▶ Exercise description: Begin at the line containing "An annotation job" in the entries below and end at the line containing "Q: In the image below, where"; transcribe that range exactly and nothing outside it.

▶ Data for this exercise:
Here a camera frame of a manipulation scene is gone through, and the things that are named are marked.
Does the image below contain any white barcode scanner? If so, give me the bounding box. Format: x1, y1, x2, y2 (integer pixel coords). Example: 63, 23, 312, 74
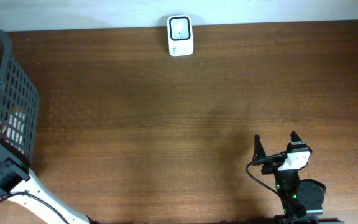
167, 15, 194, 57

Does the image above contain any black right camera cable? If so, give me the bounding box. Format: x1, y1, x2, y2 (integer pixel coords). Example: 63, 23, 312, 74
245, 152, 287, 200

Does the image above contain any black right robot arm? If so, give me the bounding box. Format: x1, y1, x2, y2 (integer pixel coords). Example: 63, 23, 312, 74
246, 131, 342, 224

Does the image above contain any grey perforated plastic basket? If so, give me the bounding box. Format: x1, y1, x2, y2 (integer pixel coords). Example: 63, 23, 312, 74
0, 30, 40, 162

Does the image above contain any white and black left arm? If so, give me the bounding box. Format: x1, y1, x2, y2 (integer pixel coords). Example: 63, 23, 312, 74
0, 136, 93, 223

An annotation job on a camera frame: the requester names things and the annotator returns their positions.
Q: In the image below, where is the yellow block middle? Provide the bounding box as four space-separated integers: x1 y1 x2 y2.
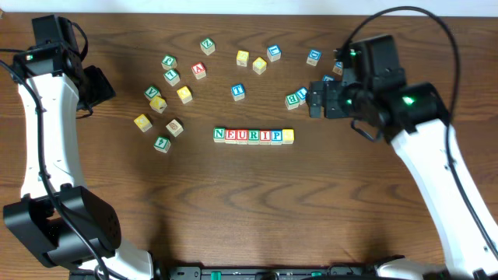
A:
177 86 193 104

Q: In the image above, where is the yellow G block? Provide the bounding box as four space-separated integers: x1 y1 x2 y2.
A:
252 57 268 75

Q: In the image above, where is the yellow block lower left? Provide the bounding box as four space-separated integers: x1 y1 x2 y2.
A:
134 114 153 132

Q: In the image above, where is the green N block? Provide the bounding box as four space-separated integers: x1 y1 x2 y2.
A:
213 128 226 143

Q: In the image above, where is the yellow S block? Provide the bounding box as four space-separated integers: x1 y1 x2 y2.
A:
282 128 295 145

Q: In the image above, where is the red I block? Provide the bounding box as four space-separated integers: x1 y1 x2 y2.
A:
259 130 272 145

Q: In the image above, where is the plain wooden picture block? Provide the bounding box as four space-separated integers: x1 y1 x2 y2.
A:
166 119 184 137

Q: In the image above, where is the red A block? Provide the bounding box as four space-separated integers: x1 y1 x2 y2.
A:
191 62 207 79

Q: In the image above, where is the green V block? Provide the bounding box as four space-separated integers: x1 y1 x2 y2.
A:
144 86 161 100

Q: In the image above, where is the yellow block beside V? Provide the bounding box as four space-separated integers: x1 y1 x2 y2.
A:
149 96 167 114

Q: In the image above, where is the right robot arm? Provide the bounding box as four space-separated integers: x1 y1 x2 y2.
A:
307 35 497 279

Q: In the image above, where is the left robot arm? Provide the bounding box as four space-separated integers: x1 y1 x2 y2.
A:
3 15 161 279

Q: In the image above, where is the red U block moved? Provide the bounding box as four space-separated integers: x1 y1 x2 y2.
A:
236 129 248 145

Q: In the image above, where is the blue T block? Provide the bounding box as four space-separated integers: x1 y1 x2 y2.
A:
231 83 245 101

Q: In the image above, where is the blue D block left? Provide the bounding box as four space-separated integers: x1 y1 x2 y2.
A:
307 49 322 66

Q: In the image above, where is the red E block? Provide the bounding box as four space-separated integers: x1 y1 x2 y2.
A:
225 129 237 144

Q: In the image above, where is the green B block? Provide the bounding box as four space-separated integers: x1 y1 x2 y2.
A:
285 93 300 110

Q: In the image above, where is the yellow block far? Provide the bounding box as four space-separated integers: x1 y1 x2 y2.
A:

▶ Answer section:
An annotation job on a camera frame: the requester names things and the annotator returns their positions.
Q: In the image below, where is the yellow block middle? Provide the bounding box as four space-separated integers: x1 y1 x2 y2.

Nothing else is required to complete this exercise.